Return all of the listing word for word; the pictures stay out.

# # # #

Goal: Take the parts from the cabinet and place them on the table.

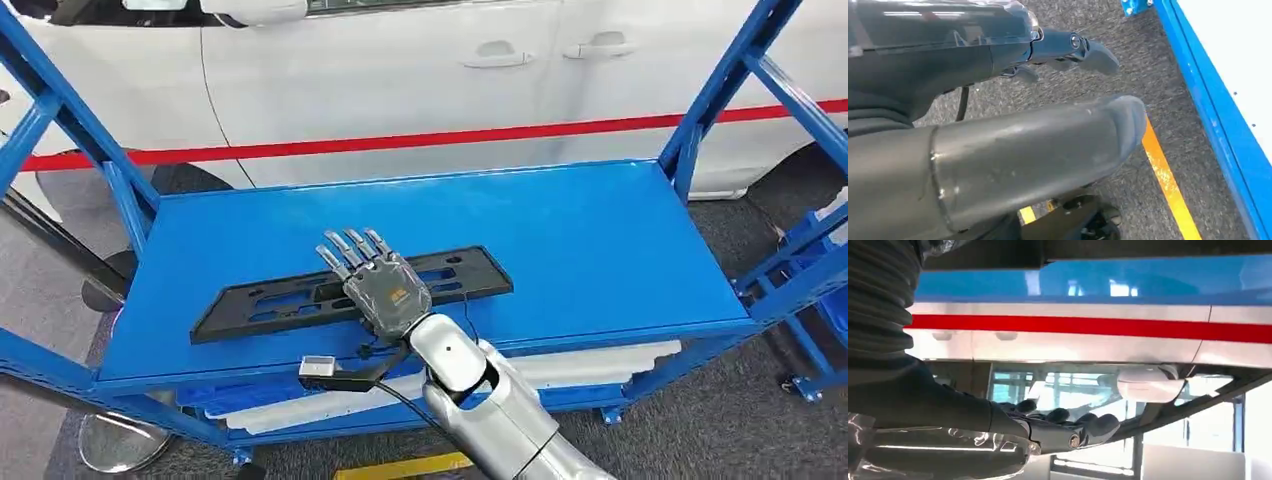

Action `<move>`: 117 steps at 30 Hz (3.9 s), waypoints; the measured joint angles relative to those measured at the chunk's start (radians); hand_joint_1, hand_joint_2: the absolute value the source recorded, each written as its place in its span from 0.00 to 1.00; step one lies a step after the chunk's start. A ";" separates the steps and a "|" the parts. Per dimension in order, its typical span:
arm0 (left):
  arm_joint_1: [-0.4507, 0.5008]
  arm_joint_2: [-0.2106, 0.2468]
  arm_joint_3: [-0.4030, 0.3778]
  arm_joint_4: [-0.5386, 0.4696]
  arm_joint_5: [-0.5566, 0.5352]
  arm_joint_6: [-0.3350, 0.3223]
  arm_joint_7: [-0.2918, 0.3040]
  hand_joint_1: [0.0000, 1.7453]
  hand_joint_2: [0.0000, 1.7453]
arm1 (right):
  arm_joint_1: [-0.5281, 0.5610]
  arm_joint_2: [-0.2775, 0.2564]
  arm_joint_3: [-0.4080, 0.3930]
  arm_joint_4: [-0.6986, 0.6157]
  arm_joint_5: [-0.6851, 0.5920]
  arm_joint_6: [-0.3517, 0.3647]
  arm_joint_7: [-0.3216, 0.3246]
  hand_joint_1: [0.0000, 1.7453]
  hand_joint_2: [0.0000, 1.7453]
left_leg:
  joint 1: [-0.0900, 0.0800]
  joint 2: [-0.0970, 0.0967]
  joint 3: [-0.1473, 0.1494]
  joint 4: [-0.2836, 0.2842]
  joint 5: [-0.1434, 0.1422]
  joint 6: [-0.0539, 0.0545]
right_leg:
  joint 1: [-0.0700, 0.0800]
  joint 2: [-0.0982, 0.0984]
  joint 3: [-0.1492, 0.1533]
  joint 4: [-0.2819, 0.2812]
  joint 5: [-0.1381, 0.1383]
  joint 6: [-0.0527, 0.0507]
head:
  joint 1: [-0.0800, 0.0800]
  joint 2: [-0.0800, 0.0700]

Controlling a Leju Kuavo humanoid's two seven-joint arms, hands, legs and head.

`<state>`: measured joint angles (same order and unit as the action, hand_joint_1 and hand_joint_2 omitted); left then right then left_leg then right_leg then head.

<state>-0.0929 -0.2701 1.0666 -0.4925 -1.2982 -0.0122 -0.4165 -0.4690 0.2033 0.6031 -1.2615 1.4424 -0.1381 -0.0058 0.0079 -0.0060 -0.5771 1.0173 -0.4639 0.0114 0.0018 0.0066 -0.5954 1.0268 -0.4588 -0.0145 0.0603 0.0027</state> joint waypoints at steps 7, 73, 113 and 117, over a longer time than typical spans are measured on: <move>0.004 0.007 0.000 0.026 0.003 0.009 -0.002 0.00 0.00 | -0.001 -0.008 -0.024 -0.005 0.023 0.008 0.007 0.00 1.00 | 0.009 0.004 0.010 -0.020 0.011 0.030 | -0.006 -0.001 -0.121 0.257 -0.135 0.031 | 0.000 0.000; 0.017 0.005 0.059 0.039 0.105 0.005 -0.025 0.00 0.00 | 0.096 0.055 -0.148 -0.414 -1.277 0.098 -0.185 1.00 1.00 | 0.012 -0.002 0.020 -0.009 -0.002 0.023 | -0.008 -0.002 -0.019 0.078 -0.013 0.020 | 0.000 0.000; 0.043 -0.049 0.204 -0.081 0.141 -0.023 0.022 0.00 0.00 | 0.653 -0.045 -0.316 -0.810 -1.389 0.215 -0.299 1.00 1.00 | 0.010 0.001 -0.066 0.187 -0.152 -0.019 | -0.014 -0.010 -0.015 -0.001 0.014 -0.019 | 0.000 0.000; 0.044 -0.059 0.206 -0.106 0.135 -0.027 0.029 0.00 0.00 | 0.667 -0.043 -0.316 -0.818 -1.372 0.247 -0.301 1.00 1.00 | 0.009 0.001 -0.033 0.239 -0.172 -0.016 | -0.005 -0.011 -0.057 0.004 0.045 -0.018 | 0.000 0.000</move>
<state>-0.0484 -0.3288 1.2730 -0.5985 -1.1627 -0.0393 -0.3876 0.1977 0.1602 0.2869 -2.0798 0.0702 0.1087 -0.3071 0.0174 -0.0053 -0.6100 1.2565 -0.6364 -0.0044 -0.0032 -0.0041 -0.6523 1.0303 -0.4135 -0.0326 0.0603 0.0027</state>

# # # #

## ANSWER FOR THIS EXERCISE
Goal: Take the parts from the cabinet and place them on the table.


Action `<move>`: 117 steps at 30 Hz (3.9 s), waypoints; the measured joint angles relative to those measured at the chunk's start (radians); hand_joint_1, hand_joint_2: the absolute value the source recorded, each written as its place in its span from 0.00 to 1.00; step one lies a step after the chunk's start. A ";" separates the steps and a "|" the parts. Per dimension in order, its typical span:
arm0 (left):
  arm_joint_1: [-0.4507, 0.5008]
  arm_joint_2: [-0.2106, 0.2468]
  arm_joint_3: [-0.4030, 0.3778]
  arm_joint_4: [-0.5386, 0.4696]
  arm_joint_5: [-0.5566, 0.5352]
  arm_joint_6: [-0.3350, 0.3223]
  arm_joint_7: [-0.2918, 0.3040]
  hand_joint_1: [0.0000, 1.7453]
  hand_joint_2: [0.0000, 1.7453]
arm1 (right):
  arm_joint_1: [-0.5281, 0.5610]
  arm_joint_2: [-0.2775, 0.2564]
  arm_joint_3: [-0.4080, 0.3930]
  arm_joint_4: [-0.6986, 0.6157]
  arm_joint_5: [-0.6851, 0.5920]
  arm_joint_6: [-0.3517, 0.3647]
  arm_joint_7: [-0.3216, 0.3246]
  hand_joint_1: [0.0000, 1.7453]
  hand_joint_2: [0.0000, 1.7453]
left_leg:
  joint 1: [-0.0900, 0.0800]
  joint 2: [-0.0970, 0.0967]
  joint 3: [-0.1473, 0.1494]
  joint 4: [-0.2836, 0.2842]
  joint 5: [-0.1434, 0.1422]
  joint 6: [-0.0539, 0.0545]
right_leg:
  joint 1: [-0.0700, 0.0800]
  joint 2: [-0.0982, 0.0984]
  joint 3: [-0.1492, 0.1533]
  joint 4: [-0.2819, 0.2812]
  joint 5: [-0.1381, 0.1383]
  joint 6: [-0.0527, 0.0507]
head:
  joint 1: [-0.0800, 0.0800]
  joint 2: [-0.0800, 0.0700]

Controlling a Leju Kuavo humanoid's two seven-joint arms, hands, legs and head.

`<state>`: measured joint angles (same order and unit as the action, hand_joint_1 and hand_joint_2 omitted); left then right then left_leg then right_leg then head.

<state>-0.0929 -0.2701 1.0666 -0.4925 -1.2982 -0.0122 -0.4165 -0.4690 0.2033 0.6031 -1.2615 1.4424 -0.1381 -0.0058 0.0079 -0.0060 -0.5771 1.0173 -0.4639 0.0114 0.0018 0.0066 -0.5954 1.0268 -0.4588 -0.0145 0.0603 0.0027</state> joint waypoints at steps 7, 73, 113 and 117, over a longer time than typical spans are measured on: <move>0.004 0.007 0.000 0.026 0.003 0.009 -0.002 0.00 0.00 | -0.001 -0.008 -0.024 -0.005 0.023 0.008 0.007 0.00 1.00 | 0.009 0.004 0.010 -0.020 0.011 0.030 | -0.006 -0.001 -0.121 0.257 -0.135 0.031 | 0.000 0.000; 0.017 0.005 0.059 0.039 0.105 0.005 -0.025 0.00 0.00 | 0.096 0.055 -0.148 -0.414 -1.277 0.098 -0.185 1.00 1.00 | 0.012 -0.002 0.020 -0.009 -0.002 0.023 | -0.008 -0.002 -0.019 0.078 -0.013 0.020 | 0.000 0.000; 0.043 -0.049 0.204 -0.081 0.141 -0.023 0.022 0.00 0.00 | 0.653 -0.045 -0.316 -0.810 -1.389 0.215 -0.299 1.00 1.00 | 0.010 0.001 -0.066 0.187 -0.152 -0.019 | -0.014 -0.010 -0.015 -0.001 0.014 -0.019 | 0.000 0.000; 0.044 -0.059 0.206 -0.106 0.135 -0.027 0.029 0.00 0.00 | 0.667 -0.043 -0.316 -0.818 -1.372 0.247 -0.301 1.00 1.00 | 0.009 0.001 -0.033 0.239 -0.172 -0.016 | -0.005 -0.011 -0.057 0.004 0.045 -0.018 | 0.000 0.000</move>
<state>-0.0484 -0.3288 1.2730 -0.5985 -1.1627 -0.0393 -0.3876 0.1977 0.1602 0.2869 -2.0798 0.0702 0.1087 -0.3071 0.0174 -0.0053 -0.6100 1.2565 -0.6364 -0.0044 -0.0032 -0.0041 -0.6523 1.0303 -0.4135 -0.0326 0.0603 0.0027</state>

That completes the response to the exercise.